Every line of the listing that holds the word "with" should be returned.
DATASET SECTION START
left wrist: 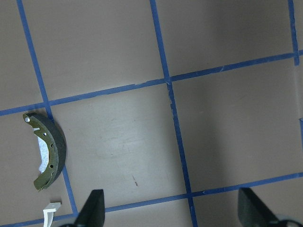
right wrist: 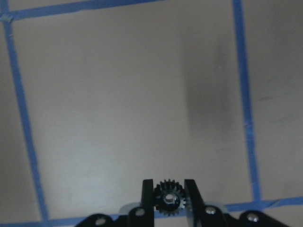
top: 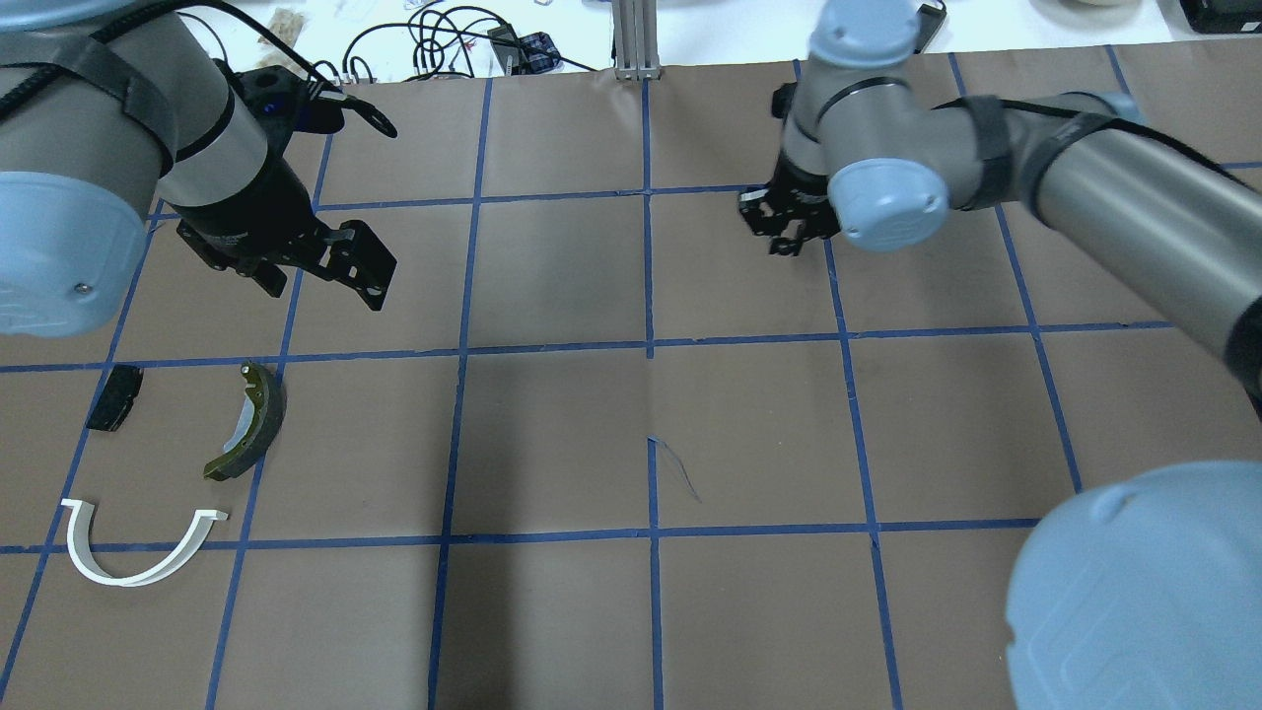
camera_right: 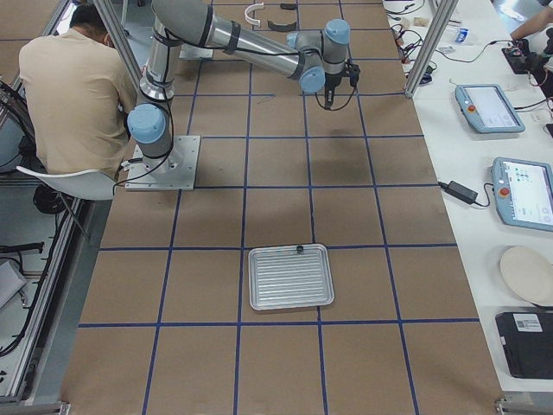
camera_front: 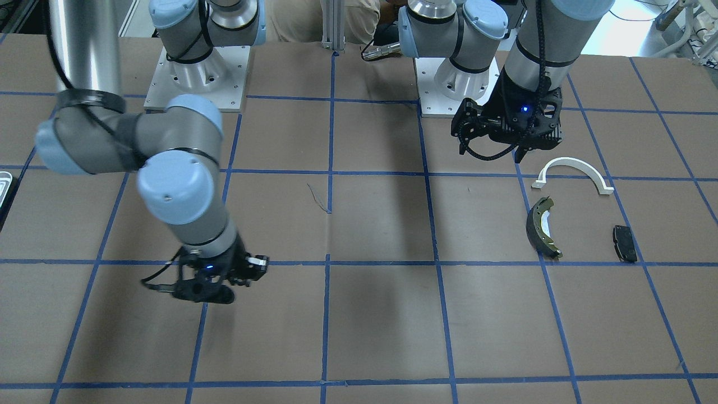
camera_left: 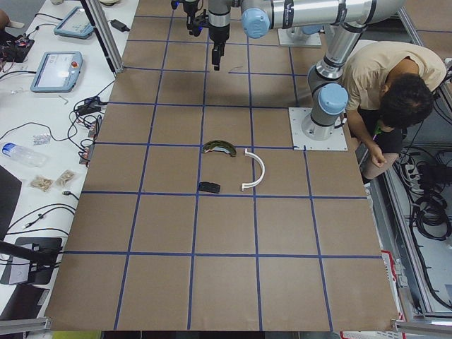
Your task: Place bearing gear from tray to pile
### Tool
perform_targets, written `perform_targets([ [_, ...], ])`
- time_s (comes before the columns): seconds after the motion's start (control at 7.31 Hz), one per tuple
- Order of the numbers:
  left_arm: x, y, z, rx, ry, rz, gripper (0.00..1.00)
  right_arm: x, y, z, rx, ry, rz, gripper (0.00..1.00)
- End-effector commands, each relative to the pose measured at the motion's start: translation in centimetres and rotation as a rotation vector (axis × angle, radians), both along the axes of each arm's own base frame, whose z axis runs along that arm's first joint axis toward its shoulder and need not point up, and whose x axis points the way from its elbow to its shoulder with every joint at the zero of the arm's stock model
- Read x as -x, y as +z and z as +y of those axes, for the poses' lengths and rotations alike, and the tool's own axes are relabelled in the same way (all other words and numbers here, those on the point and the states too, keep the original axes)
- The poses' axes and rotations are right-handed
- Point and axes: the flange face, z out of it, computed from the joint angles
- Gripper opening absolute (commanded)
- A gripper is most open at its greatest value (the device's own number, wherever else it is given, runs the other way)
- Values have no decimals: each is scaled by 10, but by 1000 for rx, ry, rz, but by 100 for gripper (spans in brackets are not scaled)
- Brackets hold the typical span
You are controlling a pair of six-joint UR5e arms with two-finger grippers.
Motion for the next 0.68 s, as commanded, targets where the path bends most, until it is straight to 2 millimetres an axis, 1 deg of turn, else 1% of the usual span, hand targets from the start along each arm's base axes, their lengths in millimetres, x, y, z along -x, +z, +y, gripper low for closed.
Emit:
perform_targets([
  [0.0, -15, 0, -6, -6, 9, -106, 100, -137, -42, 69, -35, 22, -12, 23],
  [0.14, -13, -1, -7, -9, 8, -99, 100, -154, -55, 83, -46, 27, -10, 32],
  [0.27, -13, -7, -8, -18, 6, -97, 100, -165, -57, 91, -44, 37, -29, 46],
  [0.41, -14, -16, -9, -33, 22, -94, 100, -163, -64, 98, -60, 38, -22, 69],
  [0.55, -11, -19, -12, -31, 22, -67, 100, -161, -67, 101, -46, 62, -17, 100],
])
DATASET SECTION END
## EXERCISE SOLUTION
- End-effector commands, each relative to the pose measured at the motion's start: translation in centimetres and rotation as a rotation vector (axis × angle, radians), both along the axes of each arm's own base frame, whose z axis runs along that arm's first joint axis toward its shoulder and need not point up, and whose x axis points the way from its elbow to its shoulder with every joint at the zero of the arm's stock model
You are controlling a pair of six-joint UR5e arms with two-finger grippers.

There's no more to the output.